Among the entries below, count the lines that contain the word "with". Write down only the total.

- [PROVIDED ENTRIES]:

◆ ◆ ◆ ◆

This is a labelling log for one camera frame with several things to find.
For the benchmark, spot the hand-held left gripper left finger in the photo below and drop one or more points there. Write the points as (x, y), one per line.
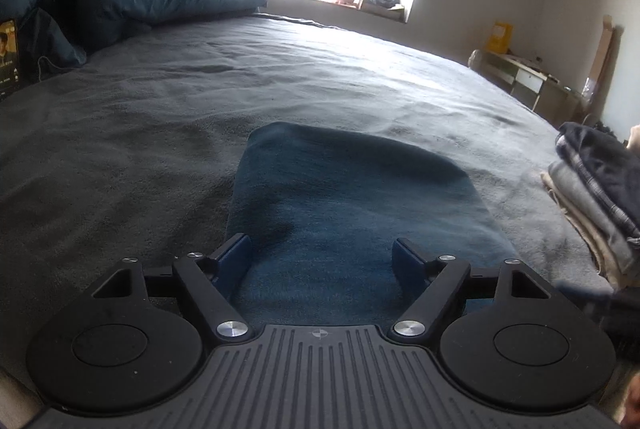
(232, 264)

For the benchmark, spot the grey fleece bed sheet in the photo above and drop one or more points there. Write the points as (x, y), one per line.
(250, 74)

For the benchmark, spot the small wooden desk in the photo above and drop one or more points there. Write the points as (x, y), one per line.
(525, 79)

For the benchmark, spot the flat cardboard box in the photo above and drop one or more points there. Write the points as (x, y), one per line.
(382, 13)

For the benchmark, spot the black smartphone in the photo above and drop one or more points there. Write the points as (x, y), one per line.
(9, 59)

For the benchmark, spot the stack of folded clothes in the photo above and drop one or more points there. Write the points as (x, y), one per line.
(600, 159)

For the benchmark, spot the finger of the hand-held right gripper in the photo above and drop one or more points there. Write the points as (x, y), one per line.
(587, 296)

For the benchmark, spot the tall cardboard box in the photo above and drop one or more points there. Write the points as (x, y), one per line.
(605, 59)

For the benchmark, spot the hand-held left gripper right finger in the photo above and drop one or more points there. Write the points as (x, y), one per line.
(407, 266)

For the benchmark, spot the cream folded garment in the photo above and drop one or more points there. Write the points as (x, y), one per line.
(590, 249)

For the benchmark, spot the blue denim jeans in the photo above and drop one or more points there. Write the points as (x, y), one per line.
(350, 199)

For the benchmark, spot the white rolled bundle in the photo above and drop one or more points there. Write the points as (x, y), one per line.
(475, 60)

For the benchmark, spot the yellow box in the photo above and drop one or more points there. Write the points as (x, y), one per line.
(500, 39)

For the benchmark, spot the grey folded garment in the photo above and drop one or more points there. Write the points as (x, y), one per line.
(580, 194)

◆ ◆ ◆ ◆

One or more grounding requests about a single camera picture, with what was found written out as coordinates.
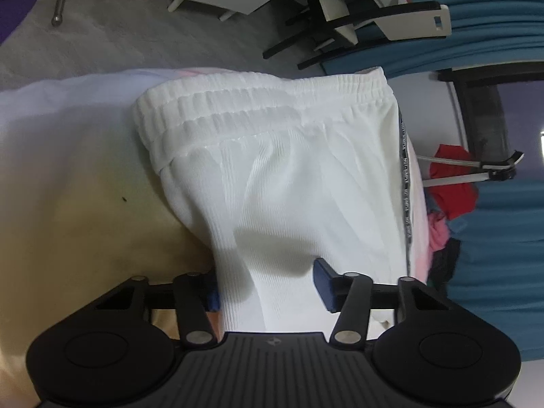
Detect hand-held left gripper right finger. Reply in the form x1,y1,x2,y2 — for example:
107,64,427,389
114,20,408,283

◆ ◆ ◆ ◆

- [WRITTEN SOLUTION]:
2